▸ **Work task**: After the line containing "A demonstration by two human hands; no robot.", write nothing more; before it, reproduce every line of the material below exactly, starting with the first.

##### Dataset extract

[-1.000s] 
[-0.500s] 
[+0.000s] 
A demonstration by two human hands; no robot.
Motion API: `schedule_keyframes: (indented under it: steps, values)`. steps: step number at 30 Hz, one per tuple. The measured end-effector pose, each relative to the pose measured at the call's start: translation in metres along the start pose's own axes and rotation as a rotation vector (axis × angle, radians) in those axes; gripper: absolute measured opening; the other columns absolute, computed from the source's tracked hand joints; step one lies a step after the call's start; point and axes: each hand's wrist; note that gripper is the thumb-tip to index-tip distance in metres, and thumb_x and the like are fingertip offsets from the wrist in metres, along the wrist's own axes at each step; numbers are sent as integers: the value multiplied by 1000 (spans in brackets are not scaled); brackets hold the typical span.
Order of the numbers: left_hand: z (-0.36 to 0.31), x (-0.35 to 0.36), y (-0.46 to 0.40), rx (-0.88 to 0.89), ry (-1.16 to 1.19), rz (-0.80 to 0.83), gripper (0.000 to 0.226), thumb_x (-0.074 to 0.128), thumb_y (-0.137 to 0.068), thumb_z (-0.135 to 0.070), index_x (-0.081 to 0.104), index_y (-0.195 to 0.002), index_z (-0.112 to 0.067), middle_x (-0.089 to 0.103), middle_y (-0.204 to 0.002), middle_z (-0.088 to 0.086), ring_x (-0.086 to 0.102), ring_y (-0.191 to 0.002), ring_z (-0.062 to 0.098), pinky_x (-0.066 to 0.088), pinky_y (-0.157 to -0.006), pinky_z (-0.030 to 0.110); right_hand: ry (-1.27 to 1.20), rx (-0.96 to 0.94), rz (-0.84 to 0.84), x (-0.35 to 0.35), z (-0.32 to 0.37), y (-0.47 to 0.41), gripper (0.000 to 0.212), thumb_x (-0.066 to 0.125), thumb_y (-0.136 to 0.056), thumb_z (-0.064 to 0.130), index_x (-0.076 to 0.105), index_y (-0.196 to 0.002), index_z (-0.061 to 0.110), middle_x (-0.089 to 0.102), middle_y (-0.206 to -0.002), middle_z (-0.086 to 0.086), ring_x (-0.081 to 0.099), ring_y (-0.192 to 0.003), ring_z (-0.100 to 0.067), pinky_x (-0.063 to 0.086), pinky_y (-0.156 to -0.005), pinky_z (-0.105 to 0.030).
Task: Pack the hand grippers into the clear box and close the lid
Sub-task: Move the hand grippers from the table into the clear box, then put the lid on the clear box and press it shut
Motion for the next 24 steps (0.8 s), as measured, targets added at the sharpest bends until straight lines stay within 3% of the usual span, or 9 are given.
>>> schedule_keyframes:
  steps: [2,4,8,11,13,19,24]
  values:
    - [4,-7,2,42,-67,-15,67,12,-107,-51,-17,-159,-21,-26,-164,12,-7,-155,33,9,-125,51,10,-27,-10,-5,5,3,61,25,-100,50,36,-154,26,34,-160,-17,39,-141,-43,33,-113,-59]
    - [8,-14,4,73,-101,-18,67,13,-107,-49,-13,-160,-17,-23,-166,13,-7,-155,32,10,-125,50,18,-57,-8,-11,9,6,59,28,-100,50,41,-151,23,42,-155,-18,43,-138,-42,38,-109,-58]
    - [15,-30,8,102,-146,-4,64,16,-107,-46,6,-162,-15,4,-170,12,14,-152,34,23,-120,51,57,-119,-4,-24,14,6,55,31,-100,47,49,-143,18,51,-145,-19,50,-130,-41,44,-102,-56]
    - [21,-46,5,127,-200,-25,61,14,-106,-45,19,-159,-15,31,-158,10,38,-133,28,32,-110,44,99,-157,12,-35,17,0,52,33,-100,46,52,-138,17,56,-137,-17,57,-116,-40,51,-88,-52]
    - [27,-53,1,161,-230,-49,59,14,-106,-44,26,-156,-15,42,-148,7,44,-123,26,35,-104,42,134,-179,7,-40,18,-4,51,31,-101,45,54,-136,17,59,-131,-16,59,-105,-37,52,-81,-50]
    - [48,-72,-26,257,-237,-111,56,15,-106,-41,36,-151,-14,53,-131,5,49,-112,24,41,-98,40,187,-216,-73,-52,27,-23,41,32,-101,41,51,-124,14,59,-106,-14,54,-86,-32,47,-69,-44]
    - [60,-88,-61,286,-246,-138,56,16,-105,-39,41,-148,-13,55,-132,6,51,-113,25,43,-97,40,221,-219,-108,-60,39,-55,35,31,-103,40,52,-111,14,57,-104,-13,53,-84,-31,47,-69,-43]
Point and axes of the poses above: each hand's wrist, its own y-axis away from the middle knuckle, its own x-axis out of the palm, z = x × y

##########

▸ **Solution for this task**:
[-1.000s] 
[-0.500s] 
[+0.000s] 
A demonstration by two human hands; no robot.

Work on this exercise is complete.